Of course, one must consider degree of consumption many of the products available on store shelves are extremely high in saturated fat (primarily milk fat) and sugar, and over-indulgence of the type not uncommonly seen in today's society may negate any potential health benefits, even when the discussion turns to the apparently healthier dark varieties (cocoa content > 70%).
The authors are appropriately cautious about their results due to a number of factors: the study was observational in nature, so firm conclusions about cause and effect cannot be supported; the data come from a small number of trials, more than half of which were published in the past two years; means of determining chocolate intake were inexact; there were no randomized controlled trials to review; the majority of subjects were white, so generalizability is hampered; and in light of significant heterogeneity between studies the authors felt they could not venture a clear dose-response relationship for chocolate intake and decreased risk of cardiometabolic disease.

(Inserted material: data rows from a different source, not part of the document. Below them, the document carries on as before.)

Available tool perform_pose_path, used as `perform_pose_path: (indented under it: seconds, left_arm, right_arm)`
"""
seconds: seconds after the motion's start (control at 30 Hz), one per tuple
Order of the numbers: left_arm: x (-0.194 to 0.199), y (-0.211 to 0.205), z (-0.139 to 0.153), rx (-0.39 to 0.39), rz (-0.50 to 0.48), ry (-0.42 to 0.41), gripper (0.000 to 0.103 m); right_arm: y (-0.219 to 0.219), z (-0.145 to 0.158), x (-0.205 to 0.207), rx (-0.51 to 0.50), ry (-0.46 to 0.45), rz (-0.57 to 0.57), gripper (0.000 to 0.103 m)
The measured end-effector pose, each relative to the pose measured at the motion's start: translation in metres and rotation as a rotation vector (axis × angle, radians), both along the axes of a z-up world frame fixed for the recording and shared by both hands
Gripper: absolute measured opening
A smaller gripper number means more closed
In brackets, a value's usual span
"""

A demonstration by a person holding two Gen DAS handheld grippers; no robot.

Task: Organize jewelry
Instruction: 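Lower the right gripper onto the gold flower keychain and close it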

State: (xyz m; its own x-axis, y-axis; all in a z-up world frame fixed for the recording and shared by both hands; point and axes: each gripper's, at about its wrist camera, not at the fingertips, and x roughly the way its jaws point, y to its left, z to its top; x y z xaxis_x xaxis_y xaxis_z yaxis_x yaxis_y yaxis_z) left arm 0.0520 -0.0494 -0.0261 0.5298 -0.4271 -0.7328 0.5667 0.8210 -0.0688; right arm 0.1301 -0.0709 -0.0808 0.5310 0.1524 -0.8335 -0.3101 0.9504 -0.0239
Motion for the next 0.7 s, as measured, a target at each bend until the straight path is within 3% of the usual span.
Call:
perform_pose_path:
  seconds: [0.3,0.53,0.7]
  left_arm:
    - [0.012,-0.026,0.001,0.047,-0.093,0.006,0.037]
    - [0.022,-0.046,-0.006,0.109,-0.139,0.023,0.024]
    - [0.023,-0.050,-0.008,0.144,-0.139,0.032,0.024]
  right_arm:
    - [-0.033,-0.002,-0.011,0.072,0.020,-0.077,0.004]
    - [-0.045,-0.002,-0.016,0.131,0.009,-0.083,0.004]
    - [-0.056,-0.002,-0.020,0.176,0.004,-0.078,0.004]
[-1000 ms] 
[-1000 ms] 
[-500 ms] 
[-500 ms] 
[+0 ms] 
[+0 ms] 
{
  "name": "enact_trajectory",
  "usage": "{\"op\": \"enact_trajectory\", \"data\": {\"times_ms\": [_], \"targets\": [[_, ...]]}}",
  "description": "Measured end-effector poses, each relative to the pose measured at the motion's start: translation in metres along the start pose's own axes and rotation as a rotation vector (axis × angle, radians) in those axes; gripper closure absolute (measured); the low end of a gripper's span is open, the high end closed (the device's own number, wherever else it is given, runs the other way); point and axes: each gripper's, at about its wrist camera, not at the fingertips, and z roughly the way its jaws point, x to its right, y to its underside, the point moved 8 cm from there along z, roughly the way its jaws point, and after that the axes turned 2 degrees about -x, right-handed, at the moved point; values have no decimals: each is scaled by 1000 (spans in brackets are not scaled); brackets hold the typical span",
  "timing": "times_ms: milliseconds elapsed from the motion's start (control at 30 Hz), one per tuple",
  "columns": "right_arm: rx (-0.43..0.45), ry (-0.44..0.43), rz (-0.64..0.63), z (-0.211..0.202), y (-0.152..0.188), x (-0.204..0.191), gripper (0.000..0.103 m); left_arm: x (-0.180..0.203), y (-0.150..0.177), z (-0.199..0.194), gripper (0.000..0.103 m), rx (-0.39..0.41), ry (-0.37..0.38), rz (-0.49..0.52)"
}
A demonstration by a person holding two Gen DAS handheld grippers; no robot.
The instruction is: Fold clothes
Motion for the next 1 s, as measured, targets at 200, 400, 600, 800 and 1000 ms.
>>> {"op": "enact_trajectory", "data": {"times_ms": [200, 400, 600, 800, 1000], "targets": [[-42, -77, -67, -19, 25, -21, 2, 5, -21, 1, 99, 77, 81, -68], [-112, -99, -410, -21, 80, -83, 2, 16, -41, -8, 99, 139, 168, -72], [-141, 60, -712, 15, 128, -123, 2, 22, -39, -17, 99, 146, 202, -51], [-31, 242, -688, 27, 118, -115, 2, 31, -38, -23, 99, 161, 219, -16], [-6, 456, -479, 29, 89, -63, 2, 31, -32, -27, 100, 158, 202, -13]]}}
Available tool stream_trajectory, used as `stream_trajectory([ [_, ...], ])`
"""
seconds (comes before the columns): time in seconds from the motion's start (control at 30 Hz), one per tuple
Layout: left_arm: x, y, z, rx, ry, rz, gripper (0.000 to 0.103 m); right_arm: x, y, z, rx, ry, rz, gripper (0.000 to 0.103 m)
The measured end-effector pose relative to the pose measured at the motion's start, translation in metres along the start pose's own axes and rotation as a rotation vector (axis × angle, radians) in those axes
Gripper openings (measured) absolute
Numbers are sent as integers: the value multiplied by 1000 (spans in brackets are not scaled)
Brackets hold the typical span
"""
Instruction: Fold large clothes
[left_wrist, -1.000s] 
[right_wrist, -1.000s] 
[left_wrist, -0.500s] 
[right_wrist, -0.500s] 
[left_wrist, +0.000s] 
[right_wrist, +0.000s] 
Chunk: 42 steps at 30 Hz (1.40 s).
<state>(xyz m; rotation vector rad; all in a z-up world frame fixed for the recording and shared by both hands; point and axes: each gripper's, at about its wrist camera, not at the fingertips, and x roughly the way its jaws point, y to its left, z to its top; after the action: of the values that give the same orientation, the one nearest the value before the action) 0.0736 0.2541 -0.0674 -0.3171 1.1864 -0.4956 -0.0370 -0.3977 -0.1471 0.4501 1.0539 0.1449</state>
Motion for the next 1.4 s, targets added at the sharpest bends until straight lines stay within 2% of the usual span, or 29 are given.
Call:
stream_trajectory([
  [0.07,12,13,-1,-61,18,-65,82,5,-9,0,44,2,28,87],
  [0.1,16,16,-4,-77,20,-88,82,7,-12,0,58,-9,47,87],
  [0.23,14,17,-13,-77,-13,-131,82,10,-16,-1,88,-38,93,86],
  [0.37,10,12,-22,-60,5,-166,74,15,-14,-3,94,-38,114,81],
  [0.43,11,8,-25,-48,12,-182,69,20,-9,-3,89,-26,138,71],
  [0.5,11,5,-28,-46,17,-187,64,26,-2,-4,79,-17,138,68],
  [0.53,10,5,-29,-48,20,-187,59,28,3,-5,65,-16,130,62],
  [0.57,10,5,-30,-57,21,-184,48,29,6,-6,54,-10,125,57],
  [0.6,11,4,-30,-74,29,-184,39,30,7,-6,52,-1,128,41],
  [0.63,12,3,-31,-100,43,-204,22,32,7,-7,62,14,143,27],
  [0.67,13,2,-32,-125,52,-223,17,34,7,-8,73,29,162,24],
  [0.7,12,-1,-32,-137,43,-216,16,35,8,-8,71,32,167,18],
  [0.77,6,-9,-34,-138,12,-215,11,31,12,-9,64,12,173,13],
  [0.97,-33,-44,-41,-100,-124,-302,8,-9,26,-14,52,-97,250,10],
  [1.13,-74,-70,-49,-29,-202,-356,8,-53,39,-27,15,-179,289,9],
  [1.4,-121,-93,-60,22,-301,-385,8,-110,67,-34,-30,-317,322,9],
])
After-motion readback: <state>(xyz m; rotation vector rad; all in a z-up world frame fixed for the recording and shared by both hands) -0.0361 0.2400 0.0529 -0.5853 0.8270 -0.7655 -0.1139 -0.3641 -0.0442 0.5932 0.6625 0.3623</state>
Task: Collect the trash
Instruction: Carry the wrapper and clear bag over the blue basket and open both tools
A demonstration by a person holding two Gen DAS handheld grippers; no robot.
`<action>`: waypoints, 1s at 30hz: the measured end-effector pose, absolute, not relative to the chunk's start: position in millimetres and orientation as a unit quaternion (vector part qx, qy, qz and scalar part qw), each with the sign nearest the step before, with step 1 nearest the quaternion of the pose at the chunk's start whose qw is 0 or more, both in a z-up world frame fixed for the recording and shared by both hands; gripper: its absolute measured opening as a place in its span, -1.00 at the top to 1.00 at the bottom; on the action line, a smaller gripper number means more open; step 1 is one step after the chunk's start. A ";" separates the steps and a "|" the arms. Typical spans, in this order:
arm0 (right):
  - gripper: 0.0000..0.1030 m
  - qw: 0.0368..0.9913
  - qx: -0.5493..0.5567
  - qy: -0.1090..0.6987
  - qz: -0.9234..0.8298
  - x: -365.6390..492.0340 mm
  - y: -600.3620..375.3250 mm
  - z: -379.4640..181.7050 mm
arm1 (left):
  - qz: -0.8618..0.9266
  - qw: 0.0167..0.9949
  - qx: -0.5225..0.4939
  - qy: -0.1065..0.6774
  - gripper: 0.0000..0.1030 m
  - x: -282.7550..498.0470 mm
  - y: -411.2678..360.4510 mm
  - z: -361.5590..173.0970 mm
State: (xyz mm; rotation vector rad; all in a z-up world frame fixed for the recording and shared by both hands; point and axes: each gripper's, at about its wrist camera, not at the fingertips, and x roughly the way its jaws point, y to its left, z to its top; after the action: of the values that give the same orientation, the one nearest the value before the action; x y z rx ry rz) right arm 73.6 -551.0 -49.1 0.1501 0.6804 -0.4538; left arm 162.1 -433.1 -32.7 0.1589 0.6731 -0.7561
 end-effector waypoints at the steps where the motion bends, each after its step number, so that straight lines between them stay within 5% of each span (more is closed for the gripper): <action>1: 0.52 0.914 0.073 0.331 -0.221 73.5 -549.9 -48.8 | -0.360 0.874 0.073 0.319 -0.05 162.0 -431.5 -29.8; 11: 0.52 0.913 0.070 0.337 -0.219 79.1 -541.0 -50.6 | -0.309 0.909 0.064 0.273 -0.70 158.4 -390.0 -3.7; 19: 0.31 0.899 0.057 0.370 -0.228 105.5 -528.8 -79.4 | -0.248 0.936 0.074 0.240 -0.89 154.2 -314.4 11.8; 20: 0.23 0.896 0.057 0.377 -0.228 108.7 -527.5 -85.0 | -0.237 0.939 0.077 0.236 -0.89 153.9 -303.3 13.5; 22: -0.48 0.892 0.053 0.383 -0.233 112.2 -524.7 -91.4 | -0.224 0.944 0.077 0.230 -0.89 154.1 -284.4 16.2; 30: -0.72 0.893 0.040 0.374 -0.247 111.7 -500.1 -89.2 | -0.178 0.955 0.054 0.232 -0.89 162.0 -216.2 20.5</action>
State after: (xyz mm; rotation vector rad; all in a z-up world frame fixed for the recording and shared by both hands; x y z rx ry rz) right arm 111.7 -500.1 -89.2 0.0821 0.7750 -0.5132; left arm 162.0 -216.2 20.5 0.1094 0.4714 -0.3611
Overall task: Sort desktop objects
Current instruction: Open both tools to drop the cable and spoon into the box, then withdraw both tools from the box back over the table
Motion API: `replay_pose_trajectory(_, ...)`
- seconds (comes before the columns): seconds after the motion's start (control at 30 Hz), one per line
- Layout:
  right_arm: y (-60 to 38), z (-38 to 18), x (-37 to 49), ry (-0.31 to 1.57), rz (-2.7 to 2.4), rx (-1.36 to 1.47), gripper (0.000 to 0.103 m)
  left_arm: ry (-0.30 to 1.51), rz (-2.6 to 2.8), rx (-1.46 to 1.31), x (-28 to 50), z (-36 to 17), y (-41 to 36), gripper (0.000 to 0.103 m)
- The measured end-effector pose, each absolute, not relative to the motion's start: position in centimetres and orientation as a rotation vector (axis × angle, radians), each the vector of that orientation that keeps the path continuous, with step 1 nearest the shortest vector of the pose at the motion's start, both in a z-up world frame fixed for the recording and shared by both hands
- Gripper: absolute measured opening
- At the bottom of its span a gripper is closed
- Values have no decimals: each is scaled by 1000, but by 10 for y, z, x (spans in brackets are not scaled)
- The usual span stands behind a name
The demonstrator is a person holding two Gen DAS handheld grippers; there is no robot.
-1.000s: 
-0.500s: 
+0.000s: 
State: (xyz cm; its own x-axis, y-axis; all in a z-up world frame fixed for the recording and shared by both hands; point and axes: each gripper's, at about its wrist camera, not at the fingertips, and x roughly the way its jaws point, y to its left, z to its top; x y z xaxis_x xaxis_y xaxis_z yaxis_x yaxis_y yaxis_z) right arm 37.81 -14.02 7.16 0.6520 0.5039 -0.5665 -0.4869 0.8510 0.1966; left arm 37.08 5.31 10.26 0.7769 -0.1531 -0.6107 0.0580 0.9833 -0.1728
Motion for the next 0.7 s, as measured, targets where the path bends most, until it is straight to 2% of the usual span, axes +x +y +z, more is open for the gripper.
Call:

Beyond the possible physical benefits of a small piece of high-quality chocolate each day are the emotional benefits chocolate has been found to acutely enhance mood in some trials. And then there is consideration of the developing world where, as the study authors point out, much of our chocolate comes from and where cardiometabolic disorders are increasing in prevalence. Their own natural resource could be a boon for public health, both locally and globally.
Yes, there are severe limitations to the conclusions that can be drawn from this study, but the results align with those of prior data and lend credence to the idea that chocolate (in moderation) is not a guilty pleasure it's the all-too-rare pleasure that is good for us.